If the elements of $S$ are real numbers then to each $k$-element subset we can associate its sum. If these sums $\binom{n}{k}$ numbers are all distinct, they induce an order on $K$.

What is number of orders on $K$ we can obtain this way?

It is clear that this is not all $\binom{n}{k}!$ orders are possible. For example, because the smallest $k+1$ elements defined by the order of numbers of $S$ and $n! < \binom {\binom{n}{k}}{k}$ for sufficient large $k$. There are many other constrains on the orders of $K$.

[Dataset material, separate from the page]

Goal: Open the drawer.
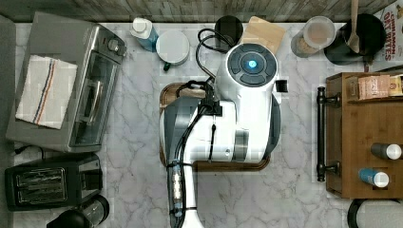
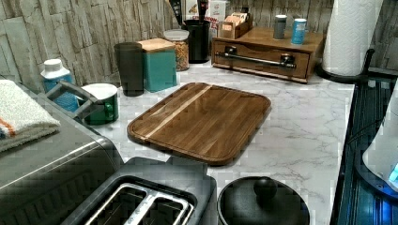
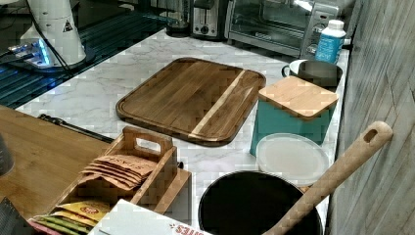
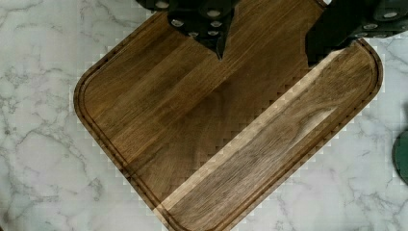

For $n=4$, and $k=2$. $S=\{a, b, c, d\}$ and $K=\{(a,b),(a,c),(a,d),(b,c),(b,d),(c,d)\}$. If $\{a, b, c, d\}=\{0.2, 0.4, 0.8, 0.3\}$, then the correspondent sums equals $\{0.6,1.0,0.5,1.2,0.7,1.1\}$, and we have the following order on $K$: $\{(a,d),(a,b),(b,d),(a,c),(c,d),(b,c)\}$.

Note that we can not get the order $\{(a,b),(a,c),(c,d),(b,d),(a,d),(b,c)\}$ because from the order of the first two elements we get that $b<c$, and from the second two element we get $b>c$.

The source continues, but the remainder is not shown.